Japan funds food security

JAPAN has handed over $1 million towards a food security, nutrition and health programme in order to mitigate the effects of drought and floods on communities in Tsholotsho through a comprehensive set of health, nutrition, food security and WASH (water, sanitation and hygiene) interventions.

BY TATENDA CHITAGU

Unicef and the United Nations World Food Programme (WFP), in collaboration with the government are implementing the project.

The official handover of the project-set to benefit 130 000 people across 11 drought and flood-affected districts over the course of a year, was held at Tsholotsho Hospital yesterday.

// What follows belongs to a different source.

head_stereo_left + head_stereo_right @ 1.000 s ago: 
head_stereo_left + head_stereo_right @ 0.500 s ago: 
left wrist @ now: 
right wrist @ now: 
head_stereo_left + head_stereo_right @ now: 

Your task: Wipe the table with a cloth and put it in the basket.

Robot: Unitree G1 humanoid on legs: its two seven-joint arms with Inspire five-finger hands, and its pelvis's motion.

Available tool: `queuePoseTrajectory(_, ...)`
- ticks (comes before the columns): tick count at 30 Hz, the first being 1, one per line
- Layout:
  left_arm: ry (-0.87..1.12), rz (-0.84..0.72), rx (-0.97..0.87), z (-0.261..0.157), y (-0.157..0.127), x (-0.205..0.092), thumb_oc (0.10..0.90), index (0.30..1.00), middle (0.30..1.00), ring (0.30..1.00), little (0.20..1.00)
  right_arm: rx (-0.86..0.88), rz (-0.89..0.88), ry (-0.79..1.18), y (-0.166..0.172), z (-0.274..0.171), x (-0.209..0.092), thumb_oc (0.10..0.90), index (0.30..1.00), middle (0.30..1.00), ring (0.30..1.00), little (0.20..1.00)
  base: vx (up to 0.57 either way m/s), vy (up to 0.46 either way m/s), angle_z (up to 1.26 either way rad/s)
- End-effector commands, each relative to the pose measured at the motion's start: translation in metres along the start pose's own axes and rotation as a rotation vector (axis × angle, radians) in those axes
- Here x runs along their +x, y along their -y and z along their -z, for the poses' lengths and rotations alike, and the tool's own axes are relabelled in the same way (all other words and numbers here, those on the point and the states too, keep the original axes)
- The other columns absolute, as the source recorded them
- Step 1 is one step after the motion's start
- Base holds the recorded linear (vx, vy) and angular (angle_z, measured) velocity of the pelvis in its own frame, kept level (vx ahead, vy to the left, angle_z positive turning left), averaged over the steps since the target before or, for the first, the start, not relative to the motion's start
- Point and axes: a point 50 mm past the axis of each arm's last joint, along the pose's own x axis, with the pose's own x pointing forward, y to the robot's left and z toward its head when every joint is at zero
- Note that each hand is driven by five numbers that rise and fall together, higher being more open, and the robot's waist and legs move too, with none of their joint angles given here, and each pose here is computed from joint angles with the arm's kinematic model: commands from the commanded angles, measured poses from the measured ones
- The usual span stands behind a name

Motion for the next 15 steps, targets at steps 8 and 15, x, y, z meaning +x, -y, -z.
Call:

Japanese Ambassador to Zimbabwe Toshiyuki Iwado said the project was meant to cushion rural women and children, who are the worst affected by climate change and food shortages.

“Women in rural areas play a vital role in growing as well as cooking food for their families, and children are the ones who are going to inherit Zimbabwe in the future.
Therefore, it is essential to ensure that the needs of rural women are met,” he said.

Unicef Representative Mohamed Ayoya said building resilience in drought- and flood-affected communities ensured that vulnerable children and women have long-term solutions to favourable food security and health outcomes.

Apart from Tsholotsho, the WFP and Unicef are also partner implementers in Mutoko, Centenary, Mbire and Mt Darwin districts where they have a borehole rehabilitation programme.
“Access to clean and safe water is essential for food and nutrition security,” said WFP Representative and country director Eddie Rowe. “We cannot achieve Zero Hunger unless we also invest in WASH.”

WFP is also implementing the Food Assistance for Assets programmes that consists of construction and habilitation of weir dams.